THE HILDA AWARD
Named in memory
of legendary Brooklyn Dodgers baseball fan Hilda
Chester, the Hilda Award was established in 2001
by the Baseball Reliquary to recognize
distinguished service to the game by a baseball
fan. The award is an old cowbell, Hilda
Chester’s signature noisemaker, encased and
mounted in a Plexiglas box bearing an engraved
inscription.
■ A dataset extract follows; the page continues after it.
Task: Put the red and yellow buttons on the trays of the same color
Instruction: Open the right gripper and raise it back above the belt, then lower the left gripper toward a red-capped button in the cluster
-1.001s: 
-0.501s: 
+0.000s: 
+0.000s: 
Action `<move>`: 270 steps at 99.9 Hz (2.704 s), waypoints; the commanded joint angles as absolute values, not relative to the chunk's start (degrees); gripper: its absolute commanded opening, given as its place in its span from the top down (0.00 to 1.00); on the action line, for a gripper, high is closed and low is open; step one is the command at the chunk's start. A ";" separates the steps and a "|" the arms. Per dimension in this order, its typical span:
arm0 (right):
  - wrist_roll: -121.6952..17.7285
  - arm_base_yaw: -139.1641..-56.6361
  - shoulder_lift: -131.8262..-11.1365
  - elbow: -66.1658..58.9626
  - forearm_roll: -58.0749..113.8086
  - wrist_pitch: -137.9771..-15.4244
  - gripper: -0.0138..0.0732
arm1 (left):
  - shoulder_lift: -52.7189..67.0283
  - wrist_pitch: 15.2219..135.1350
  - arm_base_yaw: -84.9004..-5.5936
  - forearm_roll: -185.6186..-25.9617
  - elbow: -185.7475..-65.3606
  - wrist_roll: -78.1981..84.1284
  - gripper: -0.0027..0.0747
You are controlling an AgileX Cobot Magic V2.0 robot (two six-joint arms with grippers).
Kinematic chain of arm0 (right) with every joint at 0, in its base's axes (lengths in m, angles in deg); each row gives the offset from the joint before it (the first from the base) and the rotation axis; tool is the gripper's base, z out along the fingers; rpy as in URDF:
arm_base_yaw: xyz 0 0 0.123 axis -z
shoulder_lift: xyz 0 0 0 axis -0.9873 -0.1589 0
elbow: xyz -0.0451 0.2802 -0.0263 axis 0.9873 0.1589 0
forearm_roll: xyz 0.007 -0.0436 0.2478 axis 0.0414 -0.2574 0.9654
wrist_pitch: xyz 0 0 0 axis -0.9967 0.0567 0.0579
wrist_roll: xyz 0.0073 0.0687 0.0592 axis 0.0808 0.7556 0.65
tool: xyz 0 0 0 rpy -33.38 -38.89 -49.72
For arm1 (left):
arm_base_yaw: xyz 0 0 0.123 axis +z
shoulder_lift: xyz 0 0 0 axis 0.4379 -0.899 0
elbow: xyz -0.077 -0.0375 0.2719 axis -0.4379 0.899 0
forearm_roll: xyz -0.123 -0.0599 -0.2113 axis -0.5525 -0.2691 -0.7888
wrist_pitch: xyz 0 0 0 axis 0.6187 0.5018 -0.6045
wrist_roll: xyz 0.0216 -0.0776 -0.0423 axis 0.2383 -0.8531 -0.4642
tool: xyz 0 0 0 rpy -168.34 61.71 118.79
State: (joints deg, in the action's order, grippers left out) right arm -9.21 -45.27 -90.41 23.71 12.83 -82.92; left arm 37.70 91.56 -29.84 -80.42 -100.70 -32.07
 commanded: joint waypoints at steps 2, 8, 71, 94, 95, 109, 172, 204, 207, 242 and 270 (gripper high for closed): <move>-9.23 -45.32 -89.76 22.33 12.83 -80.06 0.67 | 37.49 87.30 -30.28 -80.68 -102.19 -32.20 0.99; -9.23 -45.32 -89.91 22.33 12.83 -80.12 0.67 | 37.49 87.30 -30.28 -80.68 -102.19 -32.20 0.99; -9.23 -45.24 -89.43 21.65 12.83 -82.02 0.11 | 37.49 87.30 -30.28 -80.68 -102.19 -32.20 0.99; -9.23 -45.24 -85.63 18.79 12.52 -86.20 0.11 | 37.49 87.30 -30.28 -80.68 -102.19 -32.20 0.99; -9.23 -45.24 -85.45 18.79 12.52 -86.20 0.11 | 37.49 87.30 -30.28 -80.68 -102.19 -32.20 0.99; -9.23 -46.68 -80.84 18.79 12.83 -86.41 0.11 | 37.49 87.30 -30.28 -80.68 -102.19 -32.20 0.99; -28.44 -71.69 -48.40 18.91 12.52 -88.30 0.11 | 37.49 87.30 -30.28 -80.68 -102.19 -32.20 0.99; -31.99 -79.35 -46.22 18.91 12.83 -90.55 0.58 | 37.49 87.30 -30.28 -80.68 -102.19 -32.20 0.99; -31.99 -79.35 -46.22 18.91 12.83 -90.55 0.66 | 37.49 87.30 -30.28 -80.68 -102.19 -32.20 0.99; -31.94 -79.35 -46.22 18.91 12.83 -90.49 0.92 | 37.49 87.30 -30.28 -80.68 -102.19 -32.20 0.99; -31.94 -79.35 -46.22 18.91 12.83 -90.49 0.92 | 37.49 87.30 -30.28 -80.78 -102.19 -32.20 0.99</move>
The Hilda is awarded annually at
the Baseball Reliquary’s Shrine of the Eternals
Induction Day. The recipients are as follows:
2001: REA WILSON
In the summer of 2000, at the age of 77, Rea
Wilson of Seal Beach, California made a
pilgrimage to all thirty Major League ballparks,
traveling alone and sleeping in her van, making
a trip that she and her husband had dreamed of
before he succumbed to cancer in 1993.
2002: DR. SETH HAWKINS
Affectionately referred to by his friends as Dr.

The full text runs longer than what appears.